The respiratory therapist monitors arterial blood gases and pulmonary function studies to determine the extent of the disease and proper treatment in consultation with the attending physician. Acute exacerbation occurs when the patient acquires a respiratory infection or other complication that must be recognized and treated promptly. Aerosol and humidity therapy is useful to thin and mobilize thick sputum and promote bronchial hygiene. Low-concentration oxygen therapy (usually no more than 2 to 3L/m) is applied as needed to keep the PAO2 between 60 and 80 mm Hg. Because COPD patients gradually develop high PaCO2 levels, the chemoreceptors in their brains become less sensitive to carbon dioxide as a trigger for ventilation and more dependent on hypoxemia as their ventilatory driver. Excessive oxygen may eliminate that hypoxic drive, resulting in decreased ventilatory rate and effort, confusion, drowsiness, and other signs of carbon dioxide narcosis, leading to death. Aerosolized bronchodilators are used to reduce dyspnea and promote improved cough. Mechanical ventilation is reserved for the patient in acute respiratory failure due to a superimposed condition that is reversible and not responding to initial therapy.

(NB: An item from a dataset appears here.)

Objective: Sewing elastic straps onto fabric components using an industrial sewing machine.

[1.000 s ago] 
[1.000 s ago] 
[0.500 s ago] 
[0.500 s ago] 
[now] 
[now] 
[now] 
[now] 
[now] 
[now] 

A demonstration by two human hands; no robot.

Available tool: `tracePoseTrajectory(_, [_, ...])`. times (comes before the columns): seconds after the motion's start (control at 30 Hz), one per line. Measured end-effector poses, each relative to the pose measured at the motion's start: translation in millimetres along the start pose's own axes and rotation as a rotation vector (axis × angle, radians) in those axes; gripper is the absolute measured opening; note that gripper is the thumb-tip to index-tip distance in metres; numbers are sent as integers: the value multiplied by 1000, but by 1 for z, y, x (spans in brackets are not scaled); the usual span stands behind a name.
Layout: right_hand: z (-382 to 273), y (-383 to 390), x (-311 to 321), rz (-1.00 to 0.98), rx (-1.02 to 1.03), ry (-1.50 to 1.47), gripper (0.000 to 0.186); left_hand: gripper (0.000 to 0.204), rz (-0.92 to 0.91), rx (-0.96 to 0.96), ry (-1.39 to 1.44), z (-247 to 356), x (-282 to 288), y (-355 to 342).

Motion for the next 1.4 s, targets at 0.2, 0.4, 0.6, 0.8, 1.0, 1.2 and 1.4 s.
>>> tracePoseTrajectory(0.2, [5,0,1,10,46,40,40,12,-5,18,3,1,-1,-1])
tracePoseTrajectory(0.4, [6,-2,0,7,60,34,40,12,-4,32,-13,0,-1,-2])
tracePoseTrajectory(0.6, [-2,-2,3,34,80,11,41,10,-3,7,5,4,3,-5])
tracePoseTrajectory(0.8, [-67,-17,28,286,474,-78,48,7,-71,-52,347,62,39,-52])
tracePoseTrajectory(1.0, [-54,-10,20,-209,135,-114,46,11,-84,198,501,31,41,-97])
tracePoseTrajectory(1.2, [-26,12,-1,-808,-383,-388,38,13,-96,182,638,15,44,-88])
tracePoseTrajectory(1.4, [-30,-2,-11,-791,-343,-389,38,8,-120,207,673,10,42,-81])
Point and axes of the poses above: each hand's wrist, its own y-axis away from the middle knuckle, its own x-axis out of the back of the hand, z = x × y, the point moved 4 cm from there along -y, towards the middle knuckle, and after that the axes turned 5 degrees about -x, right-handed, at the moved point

1. In hypoxic patients, oxygen therapy must be adjusted carefully to optimize arterial oxygen saturation.

2. Before traveling on airplanes, patients with COPD should consult their health care providers about special oxygen needs.


Some COPD patients (mainly emphysema patients) benefit from lung volume reduction surgery. Removal of diseased tissue, which provides little ventilation, allows the more functional tissue to expand and become useful in gas exchange. Lung transplantation is an option for selected patients with severe disease.

Exacerbation: Sudden worsening of COPD is manifested by a worsening of chronic shortness of breath and cough, often accompanied by an increase in respiratory rate and work of breathing. Exacerbations can be caused by environmental allergies (e.g., to pollen), by exposure to fire and smoke or other airway irritants, and by viral or bacterial infections. Bacterial infections should be suspected when the sputum produced by the patient increases in volume or changes to a more purulent appearance (e.g., when mucus changes from clear to creamy). Enhanced air filtration systems in the home or the workplace may protect patients with COPD from some exacerbations.